### Exercise instructions
Each line in the entries that has the word "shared" has to be copied.

### Provided material
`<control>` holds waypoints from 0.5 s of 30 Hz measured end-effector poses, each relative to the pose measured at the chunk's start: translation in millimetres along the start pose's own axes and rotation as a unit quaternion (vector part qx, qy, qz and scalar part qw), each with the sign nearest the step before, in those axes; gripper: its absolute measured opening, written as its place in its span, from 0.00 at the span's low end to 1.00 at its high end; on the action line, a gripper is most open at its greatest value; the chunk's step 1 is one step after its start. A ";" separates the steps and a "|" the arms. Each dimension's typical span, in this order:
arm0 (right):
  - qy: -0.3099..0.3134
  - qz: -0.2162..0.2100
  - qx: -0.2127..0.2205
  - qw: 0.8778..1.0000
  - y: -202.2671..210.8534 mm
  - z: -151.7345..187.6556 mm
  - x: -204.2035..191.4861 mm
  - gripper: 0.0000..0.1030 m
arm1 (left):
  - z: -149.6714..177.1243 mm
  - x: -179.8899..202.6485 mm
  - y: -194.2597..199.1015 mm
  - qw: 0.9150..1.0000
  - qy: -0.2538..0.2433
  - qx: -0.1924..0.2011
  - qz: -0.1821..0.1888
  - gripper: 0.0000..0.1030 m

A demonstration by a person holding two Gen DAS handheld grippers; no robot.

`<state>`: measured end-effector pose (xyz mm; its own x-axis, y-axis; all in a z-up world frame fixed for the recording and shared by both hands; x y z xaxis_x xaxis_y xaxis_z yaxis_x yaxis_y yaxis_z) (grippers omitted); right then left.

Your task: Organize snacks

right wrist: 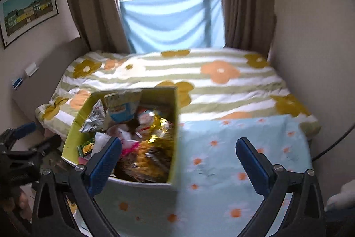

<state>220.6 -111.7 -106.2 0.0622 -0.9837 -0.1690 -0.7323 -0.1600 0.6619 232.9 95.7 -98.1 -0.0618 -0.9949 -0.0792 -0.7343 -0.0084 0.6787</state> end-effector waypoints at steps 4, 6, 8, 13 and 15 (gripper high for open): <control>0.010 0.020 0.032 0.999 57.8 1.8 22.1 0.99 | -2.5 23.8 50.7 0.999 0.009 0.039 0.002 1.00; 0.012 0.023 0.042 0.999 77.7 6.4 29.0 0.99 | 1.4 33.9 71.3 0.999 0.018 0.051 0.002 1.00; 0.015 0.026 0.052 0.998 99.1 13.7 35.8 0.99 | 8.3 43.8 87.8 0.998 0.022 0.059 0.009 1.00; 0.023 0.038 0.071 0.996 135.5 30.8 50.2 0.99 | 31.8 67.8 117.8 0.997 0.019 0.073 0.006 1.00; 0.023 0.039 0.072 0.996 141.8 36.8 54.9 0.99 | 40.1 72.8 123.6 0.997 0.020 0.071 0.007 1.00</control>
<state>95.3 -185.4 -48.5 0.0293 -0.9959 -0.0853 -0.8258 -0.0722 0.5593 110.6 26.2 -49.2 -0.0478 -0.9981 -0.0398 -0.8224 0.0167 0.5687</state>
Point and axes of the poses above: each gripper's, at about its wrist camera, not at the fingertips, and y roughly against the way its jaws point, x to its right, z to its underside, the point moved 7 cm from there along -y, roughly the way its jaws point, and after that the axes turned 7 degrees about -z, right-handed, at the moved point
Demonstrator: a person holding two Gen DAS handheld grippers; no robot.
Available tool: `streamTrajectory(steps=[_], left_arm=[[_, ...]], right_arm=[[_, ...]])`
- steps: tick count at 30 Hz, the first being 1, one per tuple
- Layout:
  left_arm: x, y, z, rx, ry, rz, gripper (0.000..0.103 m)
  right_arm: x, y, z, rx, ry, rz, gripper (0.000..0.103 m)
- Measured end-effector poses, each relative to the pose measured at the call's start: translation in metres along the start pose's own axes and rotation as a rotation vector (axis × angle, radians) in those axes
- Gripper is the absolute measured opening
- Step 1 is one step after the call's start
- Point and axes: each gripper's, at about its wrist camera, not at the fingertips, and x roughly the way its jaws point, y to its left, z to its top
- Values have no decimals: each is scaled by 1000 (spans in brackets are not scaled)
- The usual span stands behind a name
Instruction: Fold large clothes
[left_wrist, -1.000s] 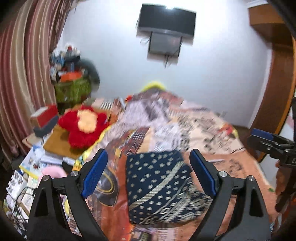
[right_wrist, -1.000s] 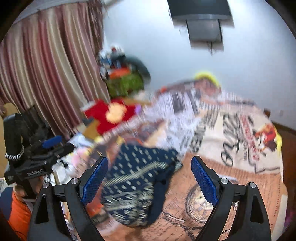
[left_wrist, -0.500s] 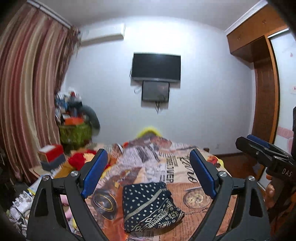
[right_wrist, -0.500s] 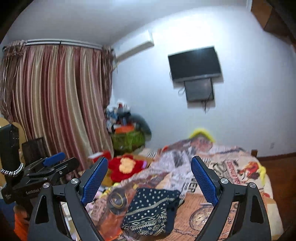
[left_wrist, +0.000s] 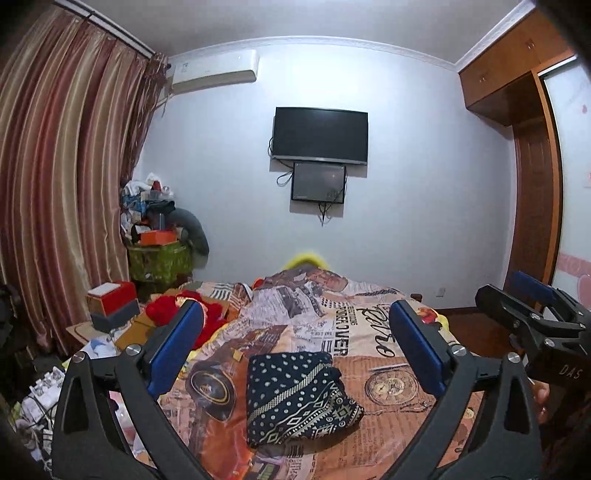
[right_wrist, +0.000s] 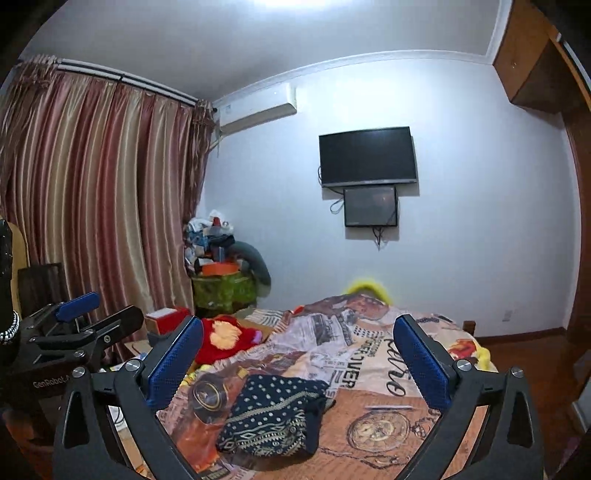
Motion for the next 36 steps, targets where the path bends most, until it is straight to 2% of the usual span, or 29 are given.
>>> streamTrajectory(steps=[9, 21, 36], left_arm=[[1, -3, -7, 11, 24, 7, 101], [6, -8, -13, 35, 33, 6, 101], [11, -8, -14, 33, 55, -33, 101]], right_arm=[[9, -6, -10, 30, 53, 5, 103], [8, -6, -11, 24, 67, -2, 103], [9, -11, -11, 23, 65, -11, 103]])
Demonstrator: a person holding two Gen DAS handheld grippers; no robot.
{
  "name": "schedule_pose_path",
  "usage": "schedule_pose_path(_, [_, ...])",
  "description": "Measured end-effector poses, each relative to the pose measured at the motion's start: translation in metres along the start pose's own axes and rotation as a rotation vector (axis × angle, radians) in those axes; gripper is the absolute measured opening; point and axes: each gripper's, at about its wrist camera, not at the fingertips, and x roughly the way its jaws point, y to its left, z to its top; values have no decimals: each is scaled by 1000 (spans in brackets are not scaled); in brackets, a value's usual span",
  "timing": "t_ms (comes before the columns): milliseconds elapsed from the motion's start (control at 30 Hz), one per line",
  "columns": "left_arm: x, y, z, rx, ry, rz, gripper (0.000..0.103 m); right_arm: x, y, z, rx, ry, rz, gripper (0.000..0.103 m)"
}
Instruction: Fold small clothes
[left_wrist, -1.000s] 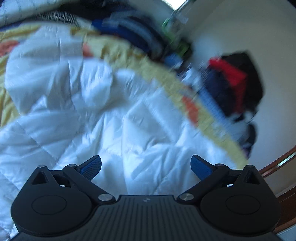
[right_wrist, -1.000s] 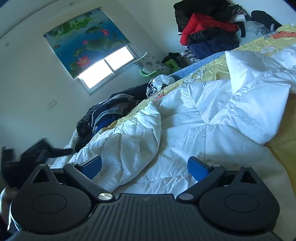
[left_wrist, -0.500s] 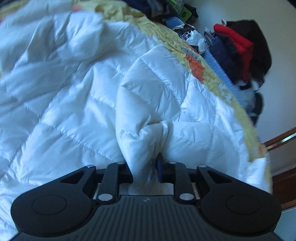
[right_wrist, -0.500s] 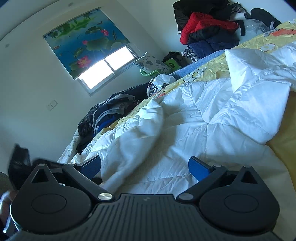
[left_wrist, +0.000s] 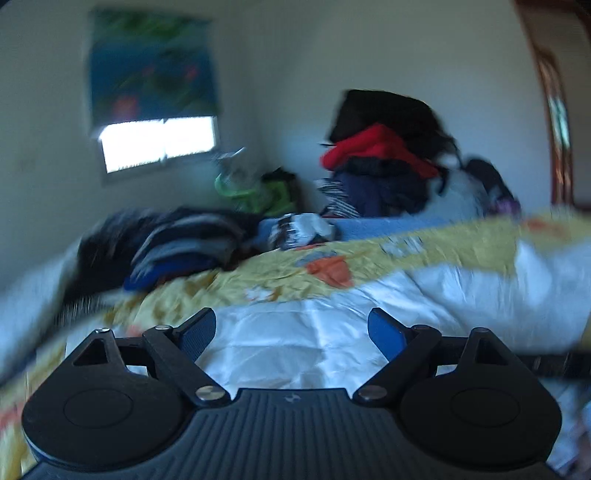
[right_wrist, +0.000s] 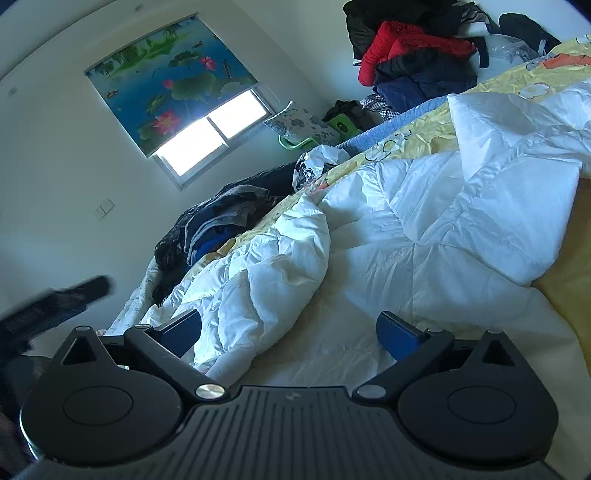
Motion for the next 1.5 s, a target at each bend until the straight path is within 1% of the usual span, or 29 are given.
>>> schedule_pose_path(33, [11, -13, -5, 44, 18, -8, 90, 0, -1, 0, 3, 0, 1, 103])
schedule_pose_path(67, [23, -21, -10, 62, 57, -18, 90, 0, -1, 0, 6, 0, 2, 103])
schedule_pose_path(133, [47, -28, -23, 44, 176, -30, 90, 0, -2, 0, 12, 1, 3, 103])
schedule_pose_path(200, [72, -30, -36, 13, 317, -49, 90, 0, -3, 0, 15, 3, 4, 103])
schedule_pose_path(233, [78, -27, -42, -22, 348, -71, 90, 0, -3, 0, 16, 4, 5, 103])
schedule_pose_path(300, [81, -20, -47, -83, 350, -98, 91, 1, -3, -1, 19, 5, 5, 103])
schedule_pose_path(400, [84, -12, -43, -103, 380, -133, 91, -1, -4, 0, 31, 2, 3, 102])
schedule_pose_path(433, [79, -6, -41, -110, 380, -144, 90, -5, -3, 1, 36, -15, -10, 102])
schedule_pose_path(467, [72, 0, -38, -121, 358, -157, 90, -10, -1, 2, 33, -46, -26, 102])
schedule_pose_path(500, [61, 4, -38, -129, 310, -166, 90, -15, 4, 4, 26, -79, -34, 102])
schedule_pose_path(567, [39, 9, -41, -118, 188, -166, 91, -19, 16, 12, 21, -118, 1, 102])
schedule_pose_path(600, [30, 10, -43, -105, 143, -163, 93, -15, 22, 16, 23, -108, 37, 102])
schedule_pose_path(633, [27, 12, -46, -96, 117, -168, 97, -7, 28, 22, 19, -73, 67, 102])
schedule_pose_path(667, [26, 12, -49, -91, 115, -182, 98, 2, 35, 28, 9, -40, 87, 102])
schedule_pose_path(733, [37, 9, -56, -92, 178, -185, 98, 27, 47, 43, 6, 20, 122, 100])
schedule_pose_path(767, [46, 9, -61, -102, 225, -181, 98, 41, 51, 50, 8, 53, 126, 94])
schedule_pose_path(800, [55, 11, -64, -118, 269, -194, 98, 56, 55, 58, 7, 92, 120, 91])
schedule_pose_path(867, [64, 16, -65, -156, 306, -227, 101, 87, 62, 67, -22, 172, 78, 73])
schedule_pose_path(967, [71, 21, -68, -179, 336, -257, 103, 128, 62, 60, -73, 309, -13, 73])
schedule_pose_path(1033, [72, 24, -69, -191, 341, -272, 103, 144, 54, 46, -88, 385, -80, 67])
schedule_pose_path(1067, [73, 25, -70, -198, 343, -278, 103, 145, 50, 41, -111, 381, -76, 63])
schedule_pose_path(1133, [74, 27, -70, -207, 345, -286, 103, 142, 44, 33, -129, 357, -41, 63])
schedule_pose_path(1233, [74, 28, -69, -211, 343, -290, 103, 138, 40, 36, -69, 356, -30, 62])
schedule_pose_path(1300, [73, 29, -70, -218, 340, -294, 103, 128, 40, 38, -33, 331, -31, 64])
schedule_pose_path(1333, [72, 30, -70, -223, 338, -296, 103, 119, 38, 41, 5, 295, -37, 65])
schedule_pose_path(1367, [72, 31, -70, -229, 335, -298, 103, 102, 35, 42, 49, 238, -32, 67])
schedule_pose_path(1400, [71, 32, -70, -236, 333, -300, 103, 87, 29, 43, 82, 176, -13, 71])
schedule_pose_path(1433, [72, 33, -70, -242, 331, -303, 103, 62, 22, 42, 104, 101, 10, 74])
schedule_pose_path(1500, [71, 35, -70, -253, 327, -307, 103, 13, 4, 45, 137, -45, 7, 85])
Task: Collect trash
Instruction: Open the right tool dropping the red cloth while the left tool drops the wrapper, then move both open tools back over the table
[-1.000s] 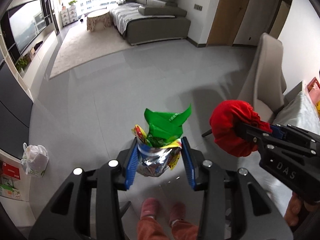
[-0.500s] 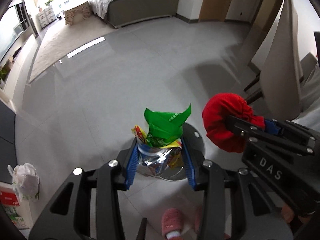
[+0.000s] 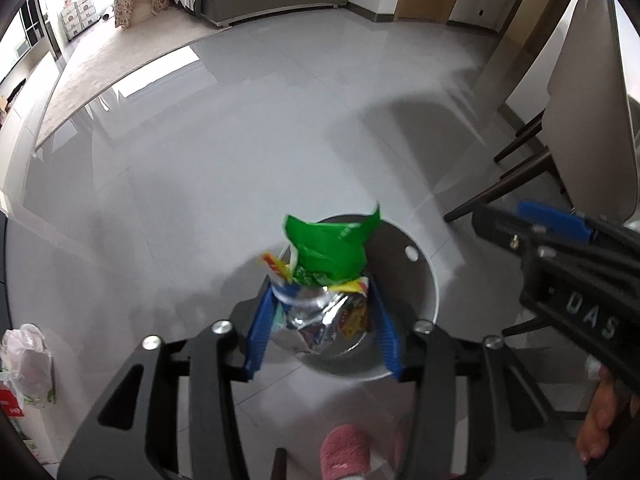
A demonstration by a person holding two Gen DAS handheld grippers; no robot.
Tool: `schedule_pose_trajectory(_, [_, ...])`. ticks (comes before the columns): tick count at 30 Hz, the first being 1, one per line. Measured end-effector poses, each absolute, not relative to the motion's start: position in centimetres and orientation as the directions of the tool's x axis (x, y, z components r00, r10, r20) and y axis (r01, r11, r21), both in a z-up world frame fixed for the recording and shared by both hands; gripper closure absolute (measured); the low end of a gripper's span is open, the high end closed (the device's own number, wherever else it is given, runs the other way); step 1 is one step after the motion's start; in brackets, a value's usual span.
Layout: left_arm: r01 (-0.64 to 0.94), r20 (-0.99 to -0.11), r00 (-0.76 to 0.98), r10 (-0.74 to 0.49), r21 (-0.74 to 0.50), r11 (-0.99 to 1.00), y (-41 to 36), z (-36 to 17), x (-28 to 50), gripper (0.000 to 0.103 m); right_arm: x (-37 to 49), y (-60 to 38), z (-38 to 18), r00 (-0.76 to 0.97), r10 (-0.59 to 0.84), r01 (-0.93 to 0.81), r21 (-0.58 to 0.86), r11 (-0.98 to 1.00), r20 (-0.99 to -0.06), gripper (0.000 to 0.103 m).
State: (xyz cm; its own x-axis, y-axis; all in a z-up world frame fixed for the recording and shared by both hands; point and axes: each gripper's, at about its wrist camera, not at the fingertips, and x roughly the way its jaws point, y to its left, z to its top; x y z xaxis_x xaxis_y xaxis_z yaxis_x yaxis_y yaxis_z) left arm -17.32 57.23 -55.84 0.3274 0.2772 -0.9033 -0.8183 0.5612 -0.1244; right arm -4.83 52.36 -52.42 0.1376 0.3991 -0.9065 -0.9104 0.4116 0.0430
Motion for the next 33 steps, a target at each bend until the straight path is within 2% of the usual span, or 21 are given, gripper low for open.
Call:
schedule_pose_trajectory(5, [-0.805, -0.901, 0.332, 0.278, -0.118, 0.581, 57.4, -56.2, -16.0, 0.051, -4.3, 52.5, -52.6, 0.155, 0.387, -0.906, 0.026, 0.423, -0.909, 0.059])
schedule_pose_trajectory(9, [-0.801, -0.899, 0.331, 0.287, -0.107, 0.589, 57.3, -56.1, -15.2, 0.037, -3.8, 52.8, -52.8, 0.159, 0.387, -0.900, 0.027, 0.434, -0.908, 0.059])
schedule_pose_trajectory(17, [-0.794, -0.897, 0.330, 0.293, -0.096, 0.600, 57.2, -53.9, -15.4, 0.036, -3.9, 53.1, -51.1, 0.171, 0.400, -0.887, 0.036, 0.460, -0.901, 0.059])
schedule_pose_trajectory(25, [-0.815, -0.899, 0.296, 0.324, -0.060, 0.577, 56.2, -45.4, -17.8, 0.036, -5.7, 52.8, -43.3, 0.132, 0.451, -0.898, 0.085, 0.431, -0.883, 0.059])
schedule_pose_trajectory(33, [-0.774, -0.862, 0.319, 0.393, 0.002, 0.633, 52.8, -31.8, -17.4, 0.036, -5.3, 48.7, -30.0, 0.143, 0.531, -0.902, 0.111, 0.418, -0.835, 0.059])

### Solution to this task
`<state>`: measured end-effector pose (xyz mm; its own x-axis, y-axis; all in a z-up world frame fixed for the recording and shared by both hands; x y z xaxis_x xaxis_y xaxis_z yaxis_x yaxis_y yaxis_z) (grippers omitted); right then left.
Tool: `schedule_pose_trajectory(_, [_, ...])`. ticks (comes before the columns): tick count at 30 Hz, the first being 1, one per line. Measured end-effector poses, each absolute, not relative to the motion's start: position in centimetres and orientation as the directions of the tool's x axis (x, y, z components r00, r10, r20) and y axis (r01, r11, r21), both in a z-up world frame fixed for the recording and shared by both hands; gripper closure absolute (measured); the low end of a gripper's span is open, the high end closed (the device's own number, wherever else it is given, runs the other way); step 1 is one step after the motion's start; in brackets, a value's usual span.
State: (xyz cm; its own x-axis, y-axis; all in a z-up world frame fixed for the recording and shared by both hands; point and axes: each gripper's, at about its wrist camera, not at the fingertips, and x roughly the way its jaws point, y to its left, z to its top; x y z xaxis_x xaxis_y xaxis_z yaxis_x yaxis_y yaxis_z) left arm -17.32 57.23 -55.84 0.3274 0.2772 -0.9033 -0.8183 0.5612 -0.1244; right arm -4.83 52.36 -52.42 0.1376 0.3991 -0.9065 -0.9104 0.4116 0.0430

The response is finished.